• [DATA SUPPLIED]:
--- START ---
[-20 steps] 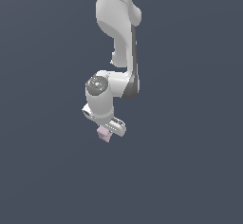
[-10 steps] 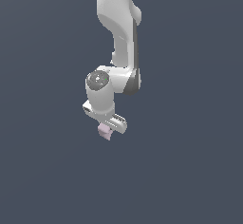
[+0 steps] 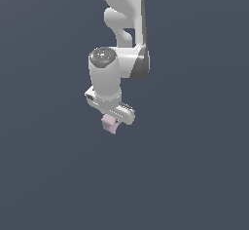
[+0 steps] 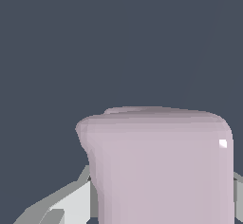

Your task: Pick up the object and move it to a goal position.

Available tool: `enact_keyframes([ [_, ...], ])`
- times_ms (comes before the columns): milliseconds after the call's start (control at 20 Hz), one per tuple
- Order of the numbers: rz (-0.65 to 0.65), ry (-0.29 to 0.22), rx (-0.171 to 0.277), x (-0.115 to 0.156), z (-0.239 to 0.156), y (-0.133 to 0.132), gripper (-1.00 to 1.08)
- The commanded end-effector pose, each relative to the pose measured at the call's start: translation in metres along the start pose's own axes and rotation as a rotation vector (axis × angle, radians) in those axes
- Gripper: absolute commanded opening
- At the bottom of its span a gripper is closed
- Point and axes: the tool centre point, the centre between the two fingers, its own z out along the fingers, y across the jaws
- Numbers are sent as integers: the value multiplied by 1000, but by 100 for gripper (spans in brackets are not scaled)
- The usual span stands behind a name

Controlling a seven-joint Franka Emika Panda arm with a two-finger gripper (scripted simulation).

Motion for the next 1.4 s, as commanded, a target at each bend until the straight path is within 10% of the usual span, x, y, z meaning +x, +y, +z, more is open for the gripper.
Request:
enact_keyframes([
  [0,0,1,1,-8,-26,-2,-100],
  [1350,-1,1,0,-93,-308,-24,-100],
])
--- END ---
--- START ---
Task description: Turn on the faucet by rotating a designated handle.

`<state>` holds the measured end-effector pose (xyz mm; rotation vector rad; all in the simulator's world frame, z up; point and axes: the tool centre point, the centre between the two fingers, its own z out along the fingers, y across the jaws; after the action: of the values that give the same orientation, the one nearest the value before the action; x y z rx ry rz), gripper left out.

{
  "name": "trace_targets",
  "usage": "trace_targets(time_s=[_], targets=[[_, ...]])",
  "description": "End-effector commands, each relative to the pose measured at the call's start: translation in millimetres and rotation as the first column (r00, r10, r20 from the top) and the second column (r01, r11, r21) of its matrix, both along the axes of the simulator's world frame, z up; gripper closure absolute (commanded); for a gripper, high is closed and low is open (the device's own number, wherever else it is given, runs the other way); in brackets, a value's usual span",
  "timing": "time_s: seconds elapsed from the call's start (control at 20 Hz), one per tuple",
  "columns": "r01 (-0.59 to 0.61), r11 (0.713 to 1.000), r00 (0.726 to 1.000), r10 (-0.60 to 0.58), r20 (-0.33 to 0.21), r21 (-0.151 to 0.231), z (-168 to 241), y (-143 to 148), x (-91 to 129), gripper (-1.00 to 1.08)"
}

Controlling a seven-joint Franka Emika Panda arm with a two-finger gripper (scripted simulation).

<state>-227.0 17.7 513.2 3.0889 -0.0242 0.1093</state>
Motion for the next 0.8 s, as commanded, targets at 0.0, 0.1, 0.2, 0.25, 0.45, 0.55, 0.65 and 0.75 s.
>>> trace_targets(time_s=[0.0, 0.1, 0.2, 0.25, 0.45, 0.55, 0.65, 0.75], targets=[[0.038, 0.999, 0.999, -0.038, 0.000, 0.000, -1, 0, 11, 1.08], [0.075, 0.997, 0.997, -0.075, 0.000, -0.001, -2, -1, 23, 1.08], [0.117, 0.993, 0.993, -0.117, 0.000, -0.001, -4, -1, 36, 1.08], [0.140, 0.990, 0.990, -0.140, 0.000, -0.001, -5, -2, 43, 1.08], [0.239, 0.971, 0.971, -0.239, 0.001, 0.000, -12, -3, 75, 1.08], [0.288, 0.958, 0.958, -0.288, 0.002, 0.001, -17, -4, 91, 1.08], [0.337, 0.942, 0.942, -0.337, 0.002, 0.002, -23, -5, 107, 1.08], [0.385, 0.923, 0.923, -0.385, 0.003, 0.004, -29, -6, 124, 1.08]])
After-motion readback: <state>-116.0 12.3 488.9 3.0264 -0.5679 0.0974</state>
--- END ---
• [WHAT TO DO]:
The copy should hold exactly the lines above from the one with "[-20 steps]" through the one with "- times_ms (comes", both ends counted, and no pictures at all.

• [SOLUTION]:
[-20 steps] 
[-10 steps] 
[+0 steps] 
[+0 steps] 

Your task: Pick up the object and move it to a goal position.

Available tool: `enact_keyframes([ [_, ...], ])`
- times_ms (comes before the columns): milliseconds after the call's start (control at 20 Hz), one per tuple

What has been written here completes the answer.